Mixing ID generation schemes is always something you have to be careful about, but XSLT has a particular gotcha that you might run into if you’re got both externally-accessible cross-references that you need to propagate, and internally-generated cross-references that you use to make things like indexes and TOCs work.
More likely than not, you’re using the generate-id() function to get unique IDs for those index and TOC links. You’re also probably using author-maintained (or at least authoring-environment-maintained) ID attributes for the internal cross-references and external link destinations. However, an ID is an ID, and even if you’re using separate strategies to deal with them, if they’re in the same XML document you should check to see if your code is checking for collisions between those author-managed IDs and the IDs that the generate-id() function is producing.
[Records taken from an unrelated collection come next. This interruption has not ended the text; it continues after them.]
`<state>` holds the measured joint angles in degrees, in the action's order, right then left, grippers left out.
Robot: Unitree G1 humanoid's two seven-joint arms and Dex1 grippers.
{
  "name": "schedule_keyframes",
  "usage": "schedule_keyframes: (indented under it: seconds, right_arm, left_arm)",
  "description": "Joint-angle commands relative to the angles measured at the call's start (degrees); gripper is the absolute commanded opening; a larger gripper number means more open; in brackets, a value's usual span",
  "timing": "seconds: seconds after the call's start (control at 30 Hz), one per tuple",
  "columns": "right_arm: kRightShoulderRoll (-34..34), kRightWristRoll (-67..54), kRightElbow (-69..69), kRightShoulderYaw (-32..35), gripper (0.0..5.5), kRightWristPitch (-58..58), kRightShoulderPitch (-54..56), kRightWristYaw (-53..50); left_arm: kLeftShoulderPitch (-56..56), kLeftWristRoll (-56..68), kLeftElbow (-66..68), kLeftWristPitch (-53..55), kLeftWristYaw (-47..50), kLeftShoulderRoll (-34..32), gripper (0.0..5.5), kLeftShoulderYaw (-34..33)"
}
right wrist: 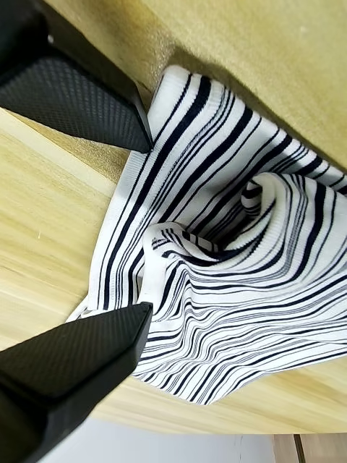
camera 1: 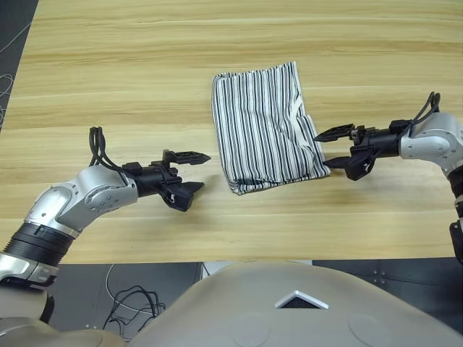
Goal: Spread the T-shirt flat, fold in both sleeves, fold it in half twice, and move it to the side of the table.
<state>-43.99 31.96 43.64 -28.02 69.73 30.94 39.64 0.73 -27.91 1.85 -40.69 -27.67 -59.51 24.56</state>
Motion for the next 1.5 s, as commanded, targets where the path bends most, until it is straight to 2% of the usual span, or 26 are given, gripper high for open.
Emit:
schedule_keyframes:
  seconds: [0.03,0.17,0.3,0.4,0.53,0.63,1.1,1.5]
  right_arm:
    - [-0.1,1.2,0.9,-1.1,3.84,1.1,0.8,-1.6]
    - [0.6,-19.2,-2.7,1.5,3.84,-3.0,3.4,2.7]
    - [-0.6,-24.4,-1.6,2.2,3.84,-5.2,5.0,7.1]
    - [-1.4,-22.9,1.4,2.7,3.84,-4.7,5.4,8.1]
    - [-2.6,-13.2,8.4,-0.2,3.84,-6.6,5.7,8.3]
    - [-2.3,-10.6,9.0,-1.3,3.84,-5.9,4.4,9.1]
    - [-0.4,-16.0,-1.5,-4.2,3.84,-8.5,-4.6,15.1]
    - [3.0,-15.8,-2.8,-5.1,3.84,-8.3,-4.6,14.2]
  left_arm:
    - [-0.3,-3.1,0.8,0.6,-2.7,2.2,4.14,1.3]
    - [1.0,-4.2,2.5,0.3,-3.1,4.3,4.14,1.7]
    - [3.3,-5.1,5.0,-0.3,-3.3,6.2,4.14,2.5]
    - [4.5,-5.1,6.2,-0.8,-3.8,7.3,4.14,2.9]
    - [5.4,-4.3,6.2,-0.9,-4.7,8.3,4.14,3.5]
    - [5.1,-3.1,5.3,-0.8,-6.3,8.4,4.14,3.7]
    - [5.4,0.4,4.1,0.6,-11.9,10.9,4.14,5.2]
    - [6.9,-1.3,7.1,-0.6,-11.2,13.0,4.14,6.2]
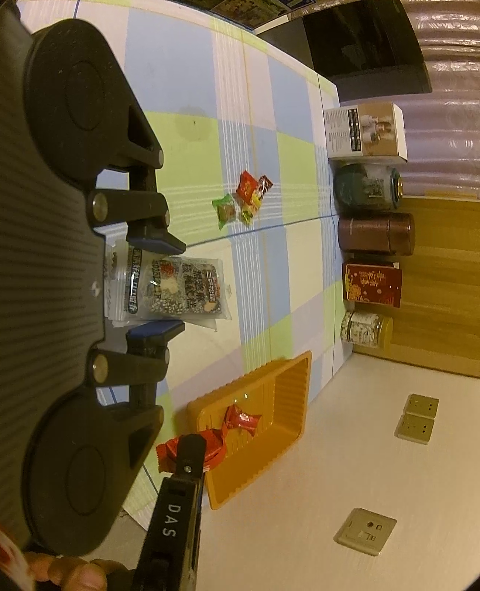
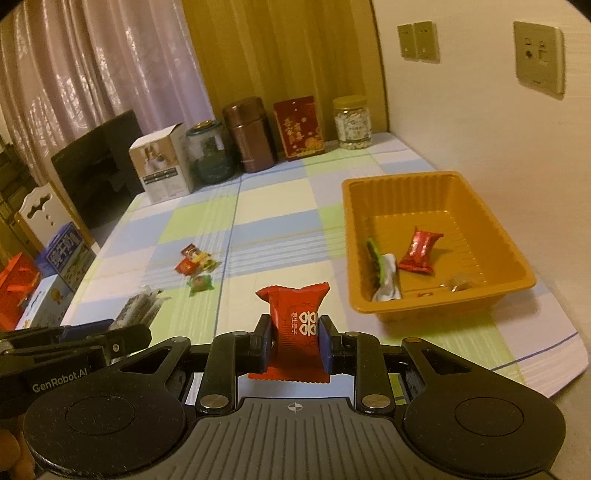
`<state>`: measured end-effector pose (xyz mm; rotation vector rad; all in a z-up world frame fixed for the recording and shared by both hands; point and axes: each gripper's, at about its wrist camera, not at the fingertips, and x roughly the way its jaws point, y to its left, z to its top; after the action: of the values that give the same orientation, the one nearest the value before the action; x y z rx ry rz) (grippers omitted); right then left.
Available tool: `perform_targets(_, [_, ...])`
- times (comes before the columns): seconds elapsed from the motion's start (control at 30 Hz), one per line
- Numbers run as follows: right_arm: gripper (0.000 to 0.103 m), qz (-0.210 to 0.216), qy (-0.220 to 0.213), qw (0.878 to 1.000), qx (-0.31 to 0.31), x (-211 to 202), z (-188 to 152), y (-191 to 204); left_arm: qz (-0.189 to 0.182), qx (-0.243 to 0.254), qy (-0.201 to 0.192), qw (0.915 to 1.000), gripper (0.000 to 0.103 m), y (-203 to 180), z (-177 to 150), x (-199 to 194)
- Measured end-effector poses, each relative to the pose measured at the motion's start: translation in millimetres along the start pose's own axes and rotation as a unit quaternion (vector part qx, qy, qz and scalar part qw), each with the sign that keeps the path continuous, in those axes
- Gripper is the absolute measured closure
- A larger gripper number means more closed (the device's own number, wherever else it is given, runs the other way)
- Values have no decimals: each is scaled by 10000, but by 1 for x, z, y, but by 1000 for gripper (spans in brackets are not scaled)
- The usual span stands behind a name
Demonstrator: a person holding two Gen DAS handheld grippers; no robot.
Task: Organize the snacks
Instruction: 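Carry both held packets over the orange tray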
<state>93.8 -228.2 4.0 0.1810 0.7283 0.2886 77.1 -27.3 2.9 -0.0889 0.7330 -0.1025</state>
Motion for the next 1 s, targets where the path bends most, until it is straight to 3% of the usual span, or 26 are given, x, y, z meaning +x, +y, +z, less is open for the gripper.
perform_targets(1.0, [76,-743,-328,9943,684,-26,22,-104,-734,485,133,9960,69,-96,30,43])
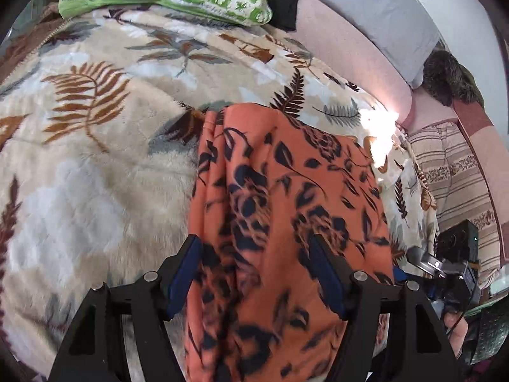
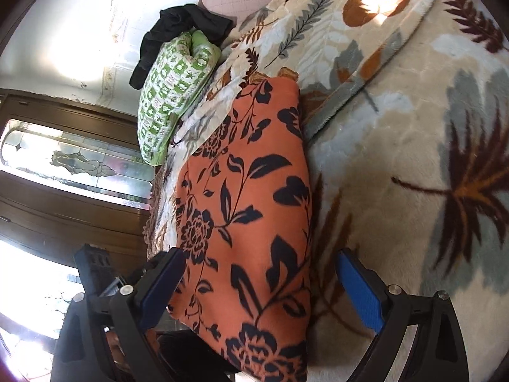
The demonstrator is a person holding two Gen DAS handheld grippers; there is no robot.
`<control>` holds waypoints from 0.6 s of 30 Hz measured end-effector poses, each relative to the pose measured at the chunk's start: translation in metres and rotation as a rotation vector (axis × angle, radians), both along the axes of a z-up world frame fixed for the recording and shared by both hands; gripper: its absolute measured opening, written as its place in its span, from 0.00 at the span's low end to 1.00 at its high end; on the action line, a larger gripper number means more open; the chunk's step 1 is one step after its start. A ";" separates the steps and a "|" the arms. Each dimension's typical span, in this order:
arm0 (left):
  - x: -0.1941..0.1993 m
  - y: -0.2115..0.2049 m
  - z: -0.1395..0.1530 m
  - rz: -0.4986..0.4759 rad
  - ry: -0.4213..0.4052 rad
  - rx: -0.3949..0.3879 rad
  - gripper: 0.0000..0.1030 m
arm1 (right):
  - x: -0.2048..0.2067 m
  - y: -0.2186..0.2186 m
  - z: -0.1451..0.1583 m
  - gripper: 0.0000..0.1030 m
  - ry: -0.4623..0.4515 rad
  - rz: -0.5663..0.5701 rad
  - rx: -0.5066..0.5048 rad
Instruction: Fold small clothes
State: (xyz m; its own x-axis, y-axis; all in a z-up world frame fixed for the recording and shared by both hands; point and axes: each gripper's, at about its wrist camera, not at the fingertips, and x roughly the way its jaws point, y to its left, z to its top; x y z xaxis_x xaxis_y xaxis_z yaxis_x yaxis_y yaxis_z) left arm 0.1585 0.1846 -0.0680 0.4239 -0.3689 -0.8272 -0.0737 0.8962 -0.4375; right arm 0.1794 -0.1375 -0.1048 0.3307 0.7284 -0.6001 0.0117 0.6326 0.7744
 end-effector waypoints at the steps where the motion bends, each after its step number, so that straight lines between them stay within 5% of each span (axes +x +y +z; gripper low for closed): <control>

The XSLT specification does actually call this out: “There is no guarantee that a generated unique identifier will be distinct from any unique IDs specified in the source document.” In my experience it’s rare that you have to deal with this, but it does happen occasionally. In my particular case, it came up when working with a source document that had been generated by the same XSLT processor being used to do the transform I was working on, and the XSLT processor in question (Saxon 6.5.5) exclusively uses the structure of the document being transformed to generate the IDs – it doesn’t appear to salt them in any way. The result was collisions between source document IDs, and IDs for different elements being generated with the generate-id() method.
The solution for me was to make sure and use a pseudorandom salt for any IDs generated with generate-id(); this was pretty easy, since I was already in the process of replacing all of the generate-id() calls in the system with a custom function anyway (which was necessitated by requirements that aren’t relevant here).